Available data Block Start
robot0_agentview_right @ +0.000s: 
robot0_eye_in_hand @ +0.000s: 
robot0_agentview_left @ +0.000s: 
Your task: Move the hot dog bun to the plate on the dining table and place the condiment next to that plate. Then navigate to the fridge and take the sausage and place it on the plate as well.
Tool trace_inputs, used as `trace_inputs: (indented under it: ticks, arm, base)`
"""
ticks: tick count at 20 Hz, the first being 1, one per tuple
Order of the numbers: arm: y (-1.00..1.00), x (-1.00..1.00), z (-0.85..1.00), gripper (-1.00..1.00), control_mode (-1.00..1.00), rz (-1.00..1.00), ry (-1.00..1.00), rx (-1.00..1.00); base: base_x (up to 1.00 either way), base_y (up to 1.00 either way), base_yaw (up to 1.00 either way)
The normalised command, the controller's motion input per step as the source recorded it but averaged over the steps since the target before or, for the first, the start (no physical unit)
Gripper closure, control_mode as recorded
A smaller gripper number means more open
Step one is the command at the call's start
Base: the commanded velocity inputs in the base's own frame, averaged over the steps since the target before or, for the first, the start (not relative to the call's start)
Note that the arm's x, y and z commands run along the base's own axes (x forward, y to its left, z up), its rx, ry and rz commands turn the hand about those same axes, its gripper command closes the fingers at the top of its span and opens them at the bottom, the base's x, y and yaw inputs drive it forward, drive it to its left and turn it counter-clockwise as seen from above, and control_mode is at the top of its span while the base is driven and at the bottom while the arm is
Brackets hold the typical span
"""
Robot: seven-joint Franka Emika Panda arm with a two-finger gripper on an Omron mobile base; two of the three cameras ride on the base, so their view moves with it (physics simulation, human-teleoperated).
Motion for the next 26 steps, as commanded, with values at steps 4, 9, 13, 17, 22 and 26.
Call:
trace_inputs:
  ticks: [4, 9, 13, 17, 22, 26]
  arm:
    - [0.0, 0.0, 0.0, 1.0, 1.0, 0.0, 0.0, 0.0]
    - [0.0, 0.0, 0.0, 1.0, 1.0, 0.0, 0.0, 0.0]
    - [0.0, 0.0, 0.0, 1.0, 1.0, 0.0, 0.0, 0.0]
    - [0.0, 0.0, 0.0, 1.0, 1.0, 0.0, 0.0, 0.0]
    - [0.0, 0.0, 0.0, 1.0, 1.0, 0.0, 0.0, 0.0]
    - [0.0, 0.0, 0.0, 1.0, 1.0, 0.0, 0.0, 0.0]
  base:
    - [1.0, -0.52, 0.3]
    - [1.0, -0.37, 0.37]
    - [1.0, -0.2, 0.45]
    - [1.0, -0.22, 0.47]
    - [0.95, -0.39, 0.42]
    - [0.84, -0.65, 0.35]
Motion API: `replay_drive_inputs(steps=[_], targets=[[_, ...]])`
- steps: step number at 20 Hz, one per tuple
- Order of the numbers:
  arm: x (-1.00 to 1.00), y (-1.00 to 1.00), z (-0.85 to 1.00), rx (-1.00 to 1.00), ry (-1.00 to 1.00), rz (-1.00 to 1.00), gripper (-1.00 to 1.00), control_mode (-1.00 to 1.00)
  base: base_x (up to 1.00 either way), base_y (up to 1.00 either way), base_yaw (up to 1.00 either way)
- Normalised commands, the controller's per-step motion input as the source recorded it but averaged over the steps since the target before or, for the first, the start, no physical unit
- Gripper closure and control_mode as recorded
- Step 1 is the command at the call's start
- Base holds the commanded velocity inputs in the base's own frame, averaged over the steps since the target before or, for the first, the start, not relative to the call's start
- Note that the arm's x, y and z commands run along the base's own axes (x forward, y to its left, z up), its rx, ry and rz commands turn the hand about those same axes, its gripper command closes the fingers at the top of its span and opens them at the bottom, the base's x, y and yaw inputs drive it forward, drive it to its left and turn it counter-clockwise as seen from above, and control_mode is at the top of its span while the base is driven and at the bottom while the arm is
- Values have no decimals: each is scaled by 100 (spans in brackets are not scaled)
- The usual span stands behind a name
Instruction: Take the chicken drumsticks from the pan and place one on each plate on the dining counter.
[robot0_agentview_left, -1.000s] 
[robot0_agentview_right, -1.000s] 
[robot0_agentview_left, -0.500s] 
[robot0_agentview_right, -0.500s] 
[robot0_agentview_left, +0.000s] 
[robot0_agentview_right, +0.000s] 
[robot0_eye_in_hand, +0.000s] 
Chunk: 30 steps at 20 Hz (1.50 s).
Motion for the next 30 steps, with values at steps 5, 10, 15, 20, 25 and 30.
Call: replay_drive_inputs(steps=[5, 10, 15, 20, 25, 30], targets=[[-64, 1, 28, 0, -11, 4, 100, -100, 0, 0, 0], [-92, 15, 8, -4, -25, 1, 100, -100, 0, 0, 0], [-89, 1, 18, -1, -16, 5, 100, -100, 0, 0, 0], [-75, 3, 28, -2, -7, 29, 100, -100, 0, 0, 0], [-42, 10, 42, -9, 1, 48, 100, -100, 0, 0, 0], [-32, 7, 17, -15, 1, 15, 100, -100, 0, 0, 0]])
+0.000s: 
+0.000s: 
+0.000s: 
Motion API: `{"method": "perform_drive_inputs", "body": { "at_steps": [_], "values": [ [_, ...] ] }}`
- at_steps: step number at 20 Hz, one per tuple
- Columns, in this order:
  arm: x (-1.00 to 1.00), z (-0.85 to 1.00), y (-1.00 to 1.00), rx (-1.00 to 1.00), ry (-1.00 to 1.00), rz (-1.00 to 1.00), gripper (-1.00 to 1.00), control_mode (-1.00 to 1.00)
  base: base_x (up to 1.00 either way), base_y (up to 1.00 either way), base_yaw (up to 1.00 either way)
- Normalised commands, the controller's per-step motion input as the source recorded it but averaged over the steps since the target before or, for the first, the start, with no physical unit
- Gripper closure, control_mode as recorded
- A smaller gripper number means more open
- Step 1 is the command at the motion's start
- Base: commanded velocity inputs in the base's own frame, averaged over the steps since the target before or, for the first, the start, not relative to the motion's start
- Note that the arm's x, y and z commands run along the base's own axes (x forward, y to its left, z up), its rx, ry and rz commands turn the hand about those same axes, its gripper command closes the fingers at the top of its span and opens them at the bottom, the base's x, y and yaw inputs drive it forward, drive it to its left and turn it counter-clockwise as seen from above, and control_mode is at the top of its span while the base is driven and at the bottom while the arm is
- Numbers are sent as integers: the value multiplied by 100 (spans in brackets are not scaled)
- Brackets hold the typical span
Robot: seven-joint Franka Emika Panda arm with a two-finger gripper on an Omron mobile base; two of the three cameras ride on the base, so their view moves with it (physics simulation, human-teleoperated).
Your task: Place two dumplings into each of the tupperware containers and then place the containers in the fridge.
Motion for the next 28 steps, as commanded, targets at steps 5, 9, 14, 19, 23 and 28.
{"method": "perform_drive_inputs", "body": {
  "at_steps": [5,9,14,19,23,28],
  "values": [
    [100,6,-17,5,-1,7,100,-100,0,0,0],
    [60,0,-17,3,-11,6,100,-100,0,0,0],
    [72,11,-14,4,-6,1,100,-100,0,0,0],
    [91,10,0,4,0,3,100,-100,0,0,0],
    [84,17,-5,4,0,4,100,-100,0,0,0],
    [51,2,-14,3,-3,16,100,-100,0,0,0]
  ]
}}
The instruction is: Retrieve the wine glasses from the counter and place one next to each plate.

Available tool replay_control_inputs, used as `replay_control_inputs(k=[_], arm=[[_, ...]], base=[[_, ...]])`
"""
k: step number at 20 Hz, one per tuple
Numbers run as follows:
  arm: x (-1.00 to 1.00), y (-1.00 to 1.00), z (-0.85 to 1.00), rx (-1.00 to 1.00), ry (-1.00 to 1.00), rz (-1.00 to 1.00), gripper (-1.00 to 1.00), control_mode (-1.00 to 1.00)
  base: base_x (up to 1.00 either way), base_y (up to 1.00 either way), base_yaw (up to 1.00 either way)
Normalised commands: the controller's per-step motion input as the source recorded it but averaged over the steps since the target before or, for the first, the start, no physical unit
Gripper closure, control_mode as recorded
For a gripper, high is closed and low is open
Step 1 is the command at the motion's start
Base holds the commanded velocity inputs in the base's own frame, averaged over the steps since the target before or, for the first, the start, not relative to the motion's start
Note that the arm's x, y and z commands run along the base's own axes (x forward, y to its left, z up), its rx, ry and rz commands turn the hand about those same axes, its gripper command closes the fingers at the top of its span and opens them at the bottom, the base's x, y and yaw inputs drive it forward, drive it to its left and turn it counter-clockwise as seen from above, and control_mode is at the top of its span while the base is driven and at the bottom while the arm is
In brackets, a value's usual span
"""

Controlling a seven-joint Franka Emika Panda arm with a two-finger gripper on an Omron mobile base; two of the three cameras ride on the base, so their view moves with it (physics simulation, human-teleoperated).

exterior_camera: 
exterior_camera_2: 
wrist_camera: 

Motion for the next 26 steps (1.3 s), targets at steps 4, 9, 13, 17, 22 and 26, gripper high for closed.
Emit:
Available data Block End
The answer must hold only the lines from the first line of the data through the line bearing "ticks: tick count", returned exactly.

● Worked solution
robot0_agentview_right @ +0.000s: 
robot0_eye_in_hand @ +0.000s: 
robot0_agentview_left @ +0.000s: 
Your task: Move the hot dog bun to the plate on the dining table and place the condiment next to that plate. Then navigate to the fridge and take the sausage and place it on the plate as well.
Tool trace_inputs, used as `trace_inputs: (indented under it: ticks, arm, base)`
"""
ticks: tick count at 20 Hz, the first being 1, one per tuple

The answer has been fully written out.